§ **WHAT YOU SHOULD DO**:
Read the listing below and copy out every line that holds "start".
+++
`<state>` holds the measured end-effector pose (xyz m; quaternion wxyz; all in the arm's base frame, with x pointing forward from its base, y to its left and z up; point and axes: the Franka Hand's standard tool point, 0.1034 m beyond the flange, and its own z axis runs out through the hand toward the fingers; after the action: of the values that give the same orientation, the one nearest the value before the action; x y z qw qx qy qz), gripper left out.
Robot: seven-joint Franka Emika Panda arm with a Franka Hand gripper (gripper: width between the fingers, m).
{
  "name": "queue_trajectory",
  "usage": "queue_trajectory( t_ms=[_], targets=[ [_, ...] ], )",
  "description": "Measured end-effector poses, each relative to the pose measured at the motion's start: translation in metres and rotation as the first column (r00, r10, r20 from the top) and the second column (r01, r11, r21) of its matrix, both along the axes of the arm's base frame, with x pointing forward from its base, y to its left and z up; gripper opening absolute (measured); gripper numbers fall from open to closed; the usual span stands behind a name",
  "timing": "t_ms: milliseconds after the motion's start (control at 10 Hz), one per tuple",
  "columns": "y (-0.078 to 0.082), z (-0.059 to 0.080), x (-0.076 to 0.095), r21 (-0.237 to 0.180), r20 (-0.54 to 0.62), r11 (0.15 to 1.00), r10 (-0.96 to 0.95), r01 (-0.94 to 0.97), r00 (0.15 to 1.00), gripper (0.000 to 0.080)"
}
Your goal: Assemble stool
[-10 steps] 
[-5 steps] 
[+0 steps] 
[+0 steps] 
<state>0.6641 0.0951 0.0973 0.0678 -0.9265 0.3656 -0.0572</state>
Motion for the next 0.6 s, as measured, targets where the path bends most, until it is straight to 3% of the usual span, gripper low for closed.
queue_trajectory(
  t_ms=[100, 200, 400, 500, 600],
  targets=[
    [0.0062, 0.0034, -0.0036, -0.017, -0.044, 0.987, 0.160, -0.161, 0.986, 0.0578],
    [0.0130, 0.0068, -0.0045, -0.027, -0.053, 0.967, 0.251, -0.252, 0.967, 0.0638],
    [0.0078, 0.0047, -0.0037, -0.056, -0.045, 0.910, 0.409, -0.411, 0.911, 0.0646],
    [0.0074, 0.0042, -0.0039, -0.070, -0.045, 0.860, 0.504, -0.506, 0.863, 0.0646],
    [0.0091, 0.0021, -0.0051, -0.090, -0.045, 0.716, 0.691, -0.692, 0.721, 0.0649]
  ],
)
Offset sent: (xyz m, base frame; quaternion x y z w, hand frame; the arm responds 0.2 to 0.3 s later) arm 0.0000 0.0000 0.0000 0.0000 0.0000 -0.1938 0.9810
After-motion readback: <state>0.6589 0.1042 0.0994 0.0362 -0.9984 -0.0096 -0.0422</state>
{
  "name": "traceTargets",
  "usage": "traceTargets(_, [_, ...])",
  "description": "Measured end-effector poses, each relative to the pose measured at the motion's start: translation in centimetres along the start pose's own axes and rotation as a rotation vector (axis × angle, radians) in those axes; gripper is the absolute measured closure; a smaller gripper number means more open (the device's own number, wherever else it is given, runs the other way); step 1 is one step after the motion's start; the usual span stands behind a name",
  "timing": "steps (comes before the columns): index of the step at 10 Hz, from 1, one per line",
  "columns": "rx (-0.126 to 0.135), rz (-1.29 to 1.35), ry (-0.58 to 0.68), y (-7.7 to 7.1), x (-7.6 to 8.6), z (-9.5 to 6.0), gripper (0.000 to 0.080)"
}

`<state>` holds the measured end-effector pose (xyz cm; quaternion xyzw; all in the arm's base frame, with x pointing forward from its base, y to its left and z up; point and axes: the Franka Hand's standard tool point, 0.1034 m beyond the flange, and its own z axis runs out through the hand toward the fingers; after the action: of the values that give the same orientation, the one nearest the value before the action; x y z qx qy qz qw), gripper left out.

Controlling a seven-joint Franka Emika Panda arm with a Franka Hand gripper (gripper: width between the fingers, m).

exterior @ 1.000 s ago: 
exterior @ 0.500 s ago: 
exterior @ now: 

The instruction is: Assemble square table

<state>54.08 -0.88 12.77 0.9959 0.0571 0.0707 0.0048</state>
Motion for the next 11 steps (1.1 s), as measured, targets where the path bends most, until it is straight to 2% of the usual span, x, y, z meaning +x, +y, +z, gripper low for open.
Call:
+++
§ **SOLUTION FOR THIS EXERCISE**:
  "description": "Measured end-effector poses, each relative to the pose measured at the motion's start: translation in metres and rotation as the first column (r00, r10, r20 from the top) and the second column (r01, r11, r21) of its matrix, both along the axes of the arm's base frame, with x pointing forward from its base, y to its left and z up; gripper opening absolute (measured); gripper numbers fall from open to closed; the usual span stands behind a name",
  "timing": "t_ms: milliseconds after the motion's start (control at 10 Hz), one per tuple",
  "description": "Measured end-effector poses, each relative to the pose measured at the motion's start: translation in centimetres along the start pose's own axes and rotation as a rotation vector (axis × angle, radians) in those axes; gripper is the absolute measured closure; a smaller gripper number means more open (the device's own number, wherever else it is given, runs the other way); step 1 is one step after the motion's start; the usual span stands behind a name",

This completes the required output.